● WHAT THIS TASK INVOLVES
Copy every line of the following data that includes the string "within".

● LISTED RECORDS
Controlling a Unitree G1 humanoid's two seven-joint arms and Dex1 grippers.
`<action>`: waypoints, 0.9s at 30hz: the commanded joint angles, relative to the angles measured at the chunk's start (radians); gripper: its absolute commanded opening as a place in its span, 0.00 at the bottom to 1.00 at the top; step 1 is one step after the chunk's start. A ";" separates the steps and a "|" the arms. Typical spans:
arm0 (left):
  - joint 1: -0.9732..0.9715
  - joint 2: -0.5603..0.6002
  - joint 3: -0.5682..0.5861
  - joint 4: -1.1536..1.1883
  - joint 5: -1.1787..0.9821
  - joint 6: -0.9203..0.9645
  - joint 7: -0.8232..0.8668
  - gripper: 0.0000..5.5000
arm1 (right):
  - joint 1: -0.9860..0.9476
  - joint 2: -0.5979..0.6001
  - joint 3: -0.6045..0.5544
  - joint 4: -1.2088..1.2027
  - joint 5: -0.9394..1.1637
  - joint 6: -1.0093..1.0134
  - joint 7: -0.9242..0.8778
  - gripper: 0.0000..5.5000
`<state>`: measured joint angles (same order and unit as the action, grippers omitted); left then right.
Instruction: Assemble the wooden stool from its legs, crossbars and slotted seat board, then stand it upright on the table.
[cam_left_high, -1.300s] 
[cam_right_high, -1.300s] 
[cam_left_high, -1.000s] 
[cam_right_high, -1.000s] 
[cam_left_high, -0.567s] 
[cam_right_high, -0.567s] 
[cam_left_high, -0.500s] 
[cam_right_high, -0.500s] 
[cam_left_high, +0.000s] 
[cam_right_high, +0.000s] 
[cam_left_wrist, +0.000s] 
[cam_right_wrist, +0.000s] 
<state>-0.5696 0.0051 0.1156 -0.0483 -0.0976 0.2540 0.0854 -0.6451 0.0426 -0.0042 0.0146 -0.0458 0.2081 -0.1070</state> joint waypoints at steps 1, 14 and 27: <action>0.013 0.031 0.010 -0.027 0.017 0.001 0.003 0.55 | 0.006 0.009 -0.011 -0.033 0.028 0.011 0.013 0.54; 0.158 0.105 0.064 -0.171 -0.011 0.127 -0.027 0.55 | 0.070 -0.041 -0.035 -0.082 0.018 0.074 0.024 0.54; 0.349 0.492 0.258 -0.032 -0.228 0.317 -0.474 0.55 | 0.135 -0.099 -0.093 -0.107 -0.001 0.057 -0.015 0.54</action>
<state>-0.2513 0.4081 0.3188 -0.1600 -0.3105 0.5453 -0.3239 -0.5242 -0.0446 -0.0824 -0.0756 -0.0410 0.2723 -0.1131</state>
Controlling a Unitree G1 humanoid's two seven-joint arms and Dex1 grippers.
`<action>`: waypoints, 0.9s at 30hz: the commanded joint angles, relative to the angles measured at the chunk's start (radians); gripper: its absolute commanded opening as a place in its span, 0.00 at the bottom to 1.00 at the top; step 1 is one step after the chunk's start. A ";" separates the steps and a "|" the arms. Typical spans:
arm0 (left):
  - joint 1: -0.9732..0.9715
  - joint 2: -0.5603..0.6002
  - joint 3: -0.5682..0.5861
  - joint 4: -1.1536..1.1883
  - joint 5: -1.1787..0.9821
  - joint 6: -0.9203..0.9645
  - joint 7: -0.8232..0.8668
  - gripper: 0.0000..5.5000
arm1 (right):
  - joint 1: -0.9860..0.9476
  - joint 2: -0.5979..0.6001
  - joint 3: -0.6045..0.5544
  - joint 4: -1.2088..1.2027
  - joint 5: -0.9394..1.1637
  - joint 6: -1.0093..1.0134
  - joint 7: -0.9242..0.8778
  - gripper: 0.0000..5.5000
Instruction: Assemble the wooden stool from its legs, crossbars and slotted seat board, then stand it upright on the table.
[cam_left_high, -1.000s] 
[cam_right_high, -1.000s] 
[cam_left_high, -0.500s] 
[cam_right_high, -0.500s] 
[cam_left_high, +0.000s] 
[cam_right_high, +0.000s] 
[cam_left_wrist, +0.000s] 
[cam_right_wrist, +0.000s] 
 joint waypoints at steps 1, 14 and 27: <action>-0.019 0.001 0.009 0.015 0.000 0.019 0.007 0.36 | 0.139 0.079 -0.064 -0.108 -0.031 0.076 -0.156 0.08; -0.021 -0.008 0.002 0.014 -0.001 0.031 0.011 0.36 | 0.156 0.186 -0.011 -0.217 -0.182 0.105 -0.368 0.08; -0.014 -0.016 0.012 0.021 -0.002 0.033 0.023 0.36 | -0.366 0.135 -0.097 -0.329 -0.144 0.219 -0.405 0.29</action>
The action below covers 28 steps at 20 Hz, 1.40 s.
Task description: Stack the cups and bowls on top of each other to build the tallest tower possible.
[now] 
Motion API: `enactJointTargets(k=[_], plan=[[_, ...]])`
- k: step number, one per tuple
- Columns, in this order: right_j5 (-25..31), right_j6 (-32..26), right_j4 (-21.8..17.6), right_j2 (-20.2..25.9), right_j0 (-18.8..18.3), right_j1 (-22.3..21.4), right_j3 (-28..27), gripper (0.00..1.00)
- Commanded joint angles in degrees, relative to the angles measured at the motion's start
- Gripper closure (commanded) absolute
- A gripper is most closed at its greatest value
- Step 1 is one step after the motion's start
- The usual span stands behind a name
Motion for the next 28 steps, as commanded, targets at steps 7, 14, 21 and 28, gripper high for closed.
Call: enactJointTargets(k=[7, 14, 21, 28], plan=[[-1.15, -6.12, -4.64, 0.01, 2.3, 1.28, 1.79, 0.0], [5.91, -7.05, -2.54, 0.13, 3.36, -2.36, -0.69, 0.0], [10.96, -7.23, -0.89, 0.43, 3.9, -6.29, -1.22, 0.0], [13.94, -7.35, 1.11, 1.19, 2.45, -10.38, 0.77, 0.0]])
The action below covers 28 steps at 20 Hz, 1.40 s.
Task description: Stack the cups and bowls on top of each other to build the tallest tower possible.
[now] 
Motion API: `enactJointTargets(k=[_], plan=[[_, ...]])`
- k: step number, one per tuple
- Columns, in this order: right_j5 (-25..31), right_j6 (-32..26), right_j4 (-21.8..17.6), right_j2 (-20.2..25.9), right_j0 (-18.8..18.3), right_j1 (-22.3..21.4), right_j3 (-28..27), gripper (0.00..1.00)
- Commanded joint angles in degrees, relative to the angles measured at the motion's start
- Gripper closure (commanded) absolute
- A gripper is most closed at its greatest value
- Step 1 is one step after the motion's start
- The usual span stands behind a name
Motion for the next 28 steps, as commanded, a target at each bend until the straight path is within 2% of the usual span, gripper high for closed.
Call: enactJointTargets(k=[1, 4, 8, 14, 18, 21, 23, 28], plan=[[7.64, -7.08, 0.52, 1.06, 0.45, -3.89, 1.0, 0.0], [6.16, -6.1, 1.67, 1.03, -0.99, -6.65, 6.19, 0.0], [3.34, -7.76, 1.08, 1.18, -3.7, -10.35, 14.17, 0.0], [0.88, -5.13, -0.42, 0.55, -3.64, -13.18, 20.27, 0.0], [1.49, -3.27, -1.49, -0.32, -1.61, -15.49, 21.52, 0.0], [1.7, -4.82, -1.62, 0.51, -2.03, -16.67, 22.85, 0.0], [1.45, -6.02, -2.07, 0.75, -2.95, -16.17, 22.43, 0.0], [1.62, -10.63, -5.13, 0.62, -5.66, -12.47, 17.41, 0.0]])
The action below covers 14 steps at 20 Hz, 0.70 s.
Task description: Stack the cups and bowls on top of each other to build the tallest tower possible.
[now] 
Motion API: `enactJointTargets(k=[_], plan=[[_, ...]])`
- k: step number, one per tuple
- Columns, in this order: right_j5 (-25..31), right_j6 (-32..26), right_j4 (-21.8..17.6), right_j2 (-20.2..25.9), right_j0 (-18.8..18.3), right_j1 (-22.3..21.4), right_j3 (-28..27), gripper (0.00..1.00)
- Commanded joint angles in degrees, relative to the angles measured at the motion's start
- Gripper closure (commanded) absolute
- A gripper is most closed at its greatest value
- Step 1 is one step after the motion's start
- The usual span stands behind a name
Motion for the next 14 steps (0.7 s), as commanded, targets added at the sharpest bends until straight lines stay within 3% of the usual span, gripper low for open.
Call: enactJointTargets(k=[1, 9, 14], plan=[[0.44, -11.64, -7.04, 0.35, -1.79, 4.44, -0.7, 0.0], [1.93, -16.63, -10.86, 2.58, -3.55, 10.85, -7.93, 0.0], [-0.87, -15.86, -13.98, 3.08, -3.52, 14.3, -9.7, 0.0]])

● EXERCISE ANSWER
Motion for the next 28 steps, as commanded, a target at each bend until the straight path is within 2% of the usual span, gripper high for closed.
Motion for the next 14 steps (0.7 s), as commanded, targets added at the sharpest bends until straight lines stay within 3% of the usual span, gripper low for open.

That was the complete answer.